[Excerpts from a dataset]
============================================================

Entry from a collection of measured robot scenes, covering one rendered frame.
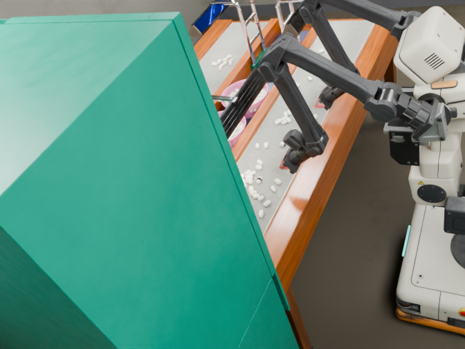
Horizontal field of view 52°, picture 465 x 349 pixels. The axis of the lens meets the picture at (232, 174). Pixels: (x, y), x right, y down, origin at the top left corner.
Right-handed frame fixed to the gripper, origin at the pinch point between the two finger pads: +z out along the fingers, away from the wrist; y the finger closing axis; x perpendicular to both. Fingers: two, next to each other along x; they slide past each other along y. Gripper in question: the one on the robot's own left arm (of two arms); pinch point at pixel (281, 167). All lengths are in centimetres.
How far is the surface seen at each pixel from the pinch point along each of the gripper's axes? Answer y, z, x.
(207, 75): -76, 71, -45
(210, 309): 76, -29, -9
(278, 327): 55, 4, 29
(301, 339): 40, 35, 58
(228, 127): 2.4, -1.0, -27.8
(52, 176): 88, -70, -57
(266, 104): -49, 30, -13
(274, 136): -29.2, 22.0, -3.1

============================================================

WORK REQUIRED: Retype every entry above exactly, leaving out the pictures.

RESPONSE AREA:
Entry from a collection of measured robot scenes, covering one rendered frame.
Horizontal field of view 52°, picture 465 x 349 pixels. The axis of the lens meets the picture at (232, 174). Pixels: (x, y), x right, y down, origin at the top left corner.
Right-handed frame fixed to the gripper, origin at the pinch point between the two finger pads: +z out along the fingers, away from the wrist; y the finger closing axis; x perpendicular to both. Fingers: two, next to each other along x; they slide past each other along y. Gripper in question: the one on the robot's own left arm (of two arms); pinch point at pixel (281, 167). All lengths are in centimetres.
How far is the surface seen at each pixel from the pinch point along each of the gripper's axes? Answer y, z, x.
(207, 75): -76, 71, -45
(210, 309): 76, -29, -9
(278, 327): 55, 4, 29
(301, 339): 40, 35, 58
(228, 127): 2.4, -1.0, -27.8
(52, 176): 88, -70, -57
(266, 104): -49, 30, -13
(274, 136): -29.2, 22.0, -3.1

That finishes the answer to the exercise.